What needs to be done: Check each line of the records below and collect those holding "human".

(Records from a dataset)
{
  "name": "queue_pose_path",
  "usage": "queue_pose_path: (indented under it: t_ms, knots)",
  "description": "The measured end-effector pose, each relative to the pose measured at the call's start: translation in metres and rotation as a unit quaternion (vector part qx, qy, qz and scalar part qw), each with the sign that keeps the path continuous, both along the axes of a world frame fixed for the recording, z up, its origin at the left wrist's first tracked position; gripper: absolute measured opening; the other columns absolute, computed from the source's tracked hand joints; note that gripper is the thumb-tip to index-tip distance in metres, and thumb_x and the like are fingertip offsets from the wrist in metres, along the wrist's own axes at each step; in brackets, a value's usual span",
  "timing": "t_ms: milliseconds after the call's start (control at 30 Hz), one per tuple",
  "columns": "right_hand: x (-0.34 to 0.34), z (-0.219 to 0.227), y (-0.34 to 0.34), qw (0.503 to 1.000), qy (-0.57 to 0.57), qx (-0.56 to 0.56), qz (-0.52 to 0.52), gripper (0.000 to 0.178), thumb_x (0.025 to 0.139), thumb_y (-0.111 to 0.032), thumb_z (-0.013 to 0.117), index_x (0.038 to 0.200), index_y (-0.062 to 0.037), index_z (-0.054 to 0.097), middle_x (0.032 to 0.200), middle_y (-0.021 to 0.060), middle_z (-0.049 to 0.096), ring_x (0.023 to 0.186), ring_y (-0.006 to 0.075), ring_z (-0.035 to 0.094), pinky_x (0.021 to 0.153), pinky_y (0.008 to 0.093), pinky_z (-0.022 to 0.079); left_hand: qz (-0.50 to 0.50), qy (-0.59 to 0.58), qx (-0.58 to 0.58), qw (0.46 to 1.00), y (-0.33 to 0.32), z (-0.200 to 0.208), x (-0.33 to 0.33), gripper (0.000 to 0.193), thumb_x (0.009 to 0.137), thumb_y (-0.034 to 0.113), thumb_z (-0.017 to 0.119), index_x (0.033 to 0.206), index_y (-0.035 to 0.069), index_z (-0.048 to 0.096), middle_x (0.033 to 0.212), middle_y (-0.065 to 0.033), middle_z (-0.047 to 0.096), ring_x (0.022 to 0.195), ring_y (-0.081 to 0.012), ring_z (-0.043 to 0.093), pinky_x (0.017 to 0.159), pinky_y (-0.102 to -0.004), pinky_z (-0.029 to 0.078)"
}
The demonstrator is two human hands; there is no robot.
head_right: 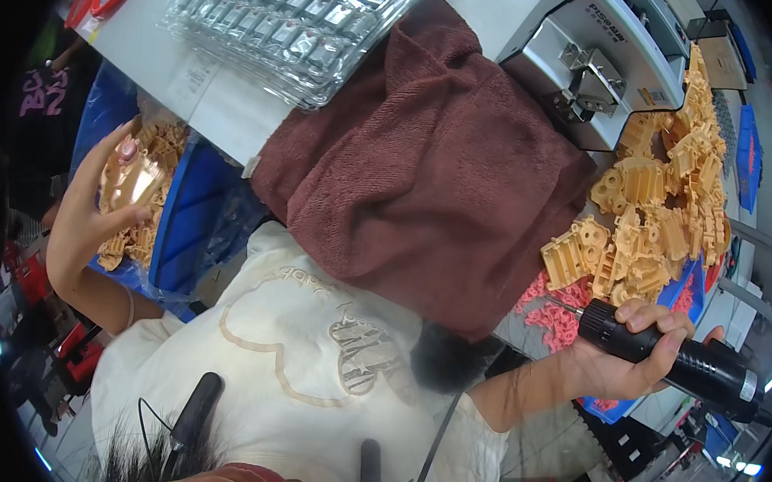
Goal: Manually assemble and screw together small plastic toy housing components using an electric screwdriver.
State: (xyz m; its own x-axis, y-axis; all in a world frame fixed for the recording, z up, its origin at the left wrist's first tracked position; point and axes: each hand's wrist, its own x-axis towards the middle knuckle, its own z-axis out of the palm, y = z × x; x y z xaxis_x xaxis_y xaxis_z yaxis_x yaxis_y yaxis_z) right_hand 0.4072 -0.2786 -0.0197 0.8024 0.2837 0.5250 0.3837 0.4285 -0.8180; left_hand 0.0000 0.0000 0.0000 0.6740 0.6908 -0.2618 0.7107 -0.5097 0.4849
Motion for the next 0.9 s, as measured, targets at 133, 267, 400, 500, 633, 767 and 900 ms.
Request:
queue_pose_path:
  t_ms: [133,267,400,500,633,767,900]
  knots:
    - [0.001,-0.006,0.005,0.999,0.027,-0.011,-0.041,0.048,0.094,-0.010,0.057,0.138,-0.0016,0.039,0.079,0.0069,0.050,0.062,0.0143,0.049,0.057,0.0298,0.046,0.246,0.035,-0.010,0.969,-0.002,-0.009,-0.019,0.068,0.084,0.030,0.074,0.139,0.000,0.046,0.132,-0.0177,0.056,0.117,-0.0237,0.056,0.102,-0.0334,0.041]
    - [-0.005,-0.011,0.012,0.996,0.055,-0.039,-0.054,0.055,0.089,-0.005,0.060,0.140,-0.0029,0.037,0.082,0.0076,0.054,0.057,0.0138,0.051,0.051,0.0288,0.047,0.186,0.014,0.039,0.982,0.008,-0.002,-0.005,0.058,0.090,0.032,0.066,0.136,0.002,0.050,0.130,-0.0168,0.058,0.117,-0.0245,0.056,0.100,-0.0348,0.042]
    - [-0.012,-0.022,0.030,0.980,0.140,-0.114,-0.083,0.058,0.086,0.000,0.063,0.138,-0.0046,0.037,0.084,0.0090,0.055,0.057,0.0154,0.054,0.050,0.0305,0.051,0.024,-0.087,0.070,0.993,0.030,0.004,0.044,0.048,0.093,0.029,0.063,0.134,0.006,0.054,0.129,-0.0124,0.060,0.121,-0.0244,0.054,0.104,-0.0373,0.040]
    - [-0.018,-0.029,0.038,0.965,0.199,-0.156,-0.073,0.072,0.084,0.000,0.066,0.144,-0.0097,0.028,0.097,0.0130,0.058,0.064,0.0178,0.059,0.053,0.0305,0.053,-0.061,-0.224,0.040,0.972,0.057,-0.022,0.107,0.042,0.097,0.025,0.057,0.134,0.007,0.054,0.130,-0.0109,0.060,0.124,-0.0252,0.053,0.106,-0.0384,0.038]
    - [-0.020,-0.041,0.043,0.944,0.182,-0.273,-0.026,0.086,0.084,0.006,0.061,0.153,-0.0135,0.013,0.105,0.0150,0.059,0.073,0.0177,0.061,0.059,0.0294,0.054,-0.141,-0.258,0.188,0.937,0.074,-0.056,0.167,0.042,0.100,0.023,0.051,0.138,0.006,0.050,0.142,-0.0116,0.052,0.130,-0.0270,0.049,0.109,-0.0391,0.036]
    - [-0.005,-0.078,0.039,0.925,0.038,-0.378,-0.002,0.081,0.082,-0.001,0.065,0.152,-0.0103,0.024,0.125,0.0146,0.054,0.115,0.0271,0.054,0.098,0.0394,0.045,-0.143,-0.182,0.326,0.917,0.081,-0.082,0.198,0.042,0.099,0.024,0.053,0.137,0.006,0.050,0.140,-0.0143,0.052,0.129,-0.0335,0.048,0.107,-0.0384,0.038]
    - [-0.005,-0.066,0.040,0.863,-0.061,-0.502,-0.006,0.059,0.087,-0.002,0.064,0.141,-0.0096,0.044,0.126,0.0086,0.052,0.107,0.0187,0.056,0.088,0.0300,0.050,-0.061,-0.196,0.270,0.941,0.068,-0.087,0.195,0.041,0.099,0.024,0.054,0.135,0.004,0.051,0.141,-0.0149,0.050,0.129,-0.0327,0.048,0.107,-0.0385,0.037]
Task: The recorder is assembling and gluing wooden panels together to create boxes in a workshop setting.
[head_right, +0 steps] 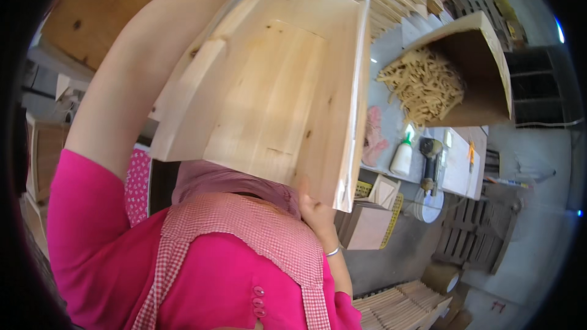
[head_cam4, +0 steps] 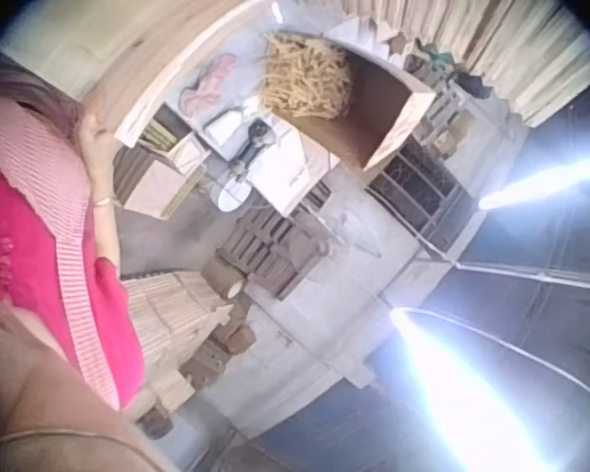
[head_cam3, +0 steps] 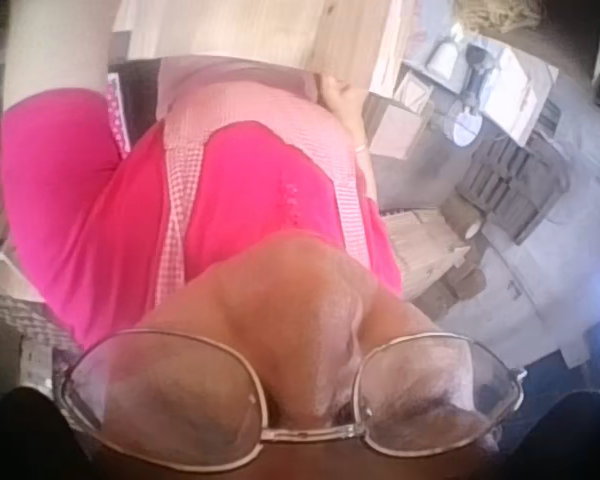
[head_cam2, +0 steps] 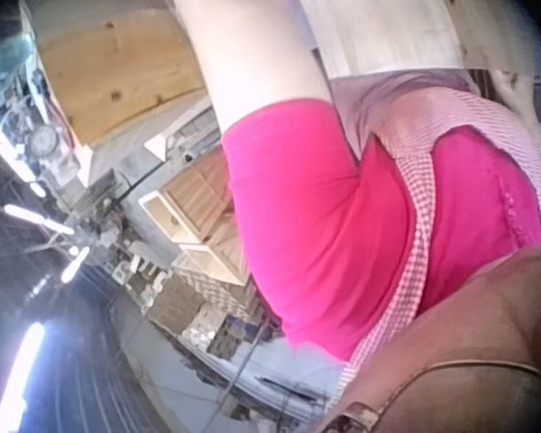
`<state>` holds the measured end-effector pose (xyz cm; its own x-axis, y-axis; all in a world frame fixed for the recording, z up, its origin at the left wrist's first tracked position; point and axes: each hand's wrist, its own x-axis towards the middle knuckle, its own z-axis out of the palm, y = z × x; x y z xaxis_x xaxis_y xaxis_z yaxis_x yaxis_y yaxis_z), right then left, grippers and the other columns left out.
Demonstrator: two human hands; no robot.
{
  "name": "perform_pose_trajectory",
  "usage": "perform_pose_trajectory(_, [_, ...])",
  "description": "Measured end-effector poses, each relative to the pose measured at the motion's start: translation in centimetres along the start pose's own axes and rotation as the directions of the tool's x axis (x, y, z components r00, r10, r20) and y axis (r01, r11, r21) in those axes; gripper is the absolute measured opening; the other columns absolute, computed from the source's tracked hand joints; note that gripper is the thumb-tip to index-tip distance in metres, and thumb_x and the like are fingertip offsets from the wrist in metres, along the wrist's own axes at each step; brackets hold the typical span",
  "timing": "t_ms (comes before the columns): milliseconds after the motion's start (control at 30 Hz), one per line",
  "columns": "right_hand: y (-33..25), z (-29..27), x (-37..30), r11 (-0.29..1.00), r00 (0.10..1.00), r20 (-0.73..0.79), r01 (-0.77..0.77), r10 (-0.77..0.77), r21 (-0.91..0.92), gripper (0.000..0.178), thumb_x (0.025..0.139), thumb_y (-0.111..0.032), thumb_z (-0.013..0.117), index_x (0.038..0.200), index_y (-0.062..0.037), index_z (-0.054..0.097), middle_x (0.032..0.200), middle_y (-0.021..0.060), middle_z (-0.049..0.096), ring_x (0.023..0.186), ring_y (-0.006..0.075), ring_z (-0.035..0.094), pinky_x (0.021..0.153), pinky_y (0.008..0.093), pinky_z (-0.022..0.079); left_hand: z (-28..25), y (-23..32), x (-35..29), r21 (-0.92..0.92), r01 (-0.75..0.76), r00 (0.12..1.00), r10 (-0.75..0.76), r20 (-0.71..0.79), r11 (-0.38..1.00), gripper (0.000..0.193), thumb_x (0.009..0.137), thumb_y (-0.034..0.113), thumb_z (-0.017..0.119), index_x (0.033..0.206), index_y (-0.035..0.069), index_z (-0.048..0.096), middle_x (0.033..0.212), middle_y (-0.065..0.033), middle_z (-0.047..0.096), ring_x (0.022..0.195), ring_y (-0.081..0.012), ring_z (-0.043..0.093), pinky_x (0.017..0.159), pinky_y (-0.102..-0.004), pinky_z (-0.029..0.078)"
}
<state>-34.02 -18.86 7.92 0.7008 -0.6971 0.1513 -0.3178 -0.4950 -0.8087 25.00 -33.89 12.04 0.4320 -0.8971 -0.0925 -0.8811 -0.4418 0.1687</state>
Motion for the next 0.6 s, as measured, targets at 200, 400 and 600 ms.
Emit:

Written response:
The demonstrator is two human hands; there is no robot.
Demonstrator: two human hands; no robot.

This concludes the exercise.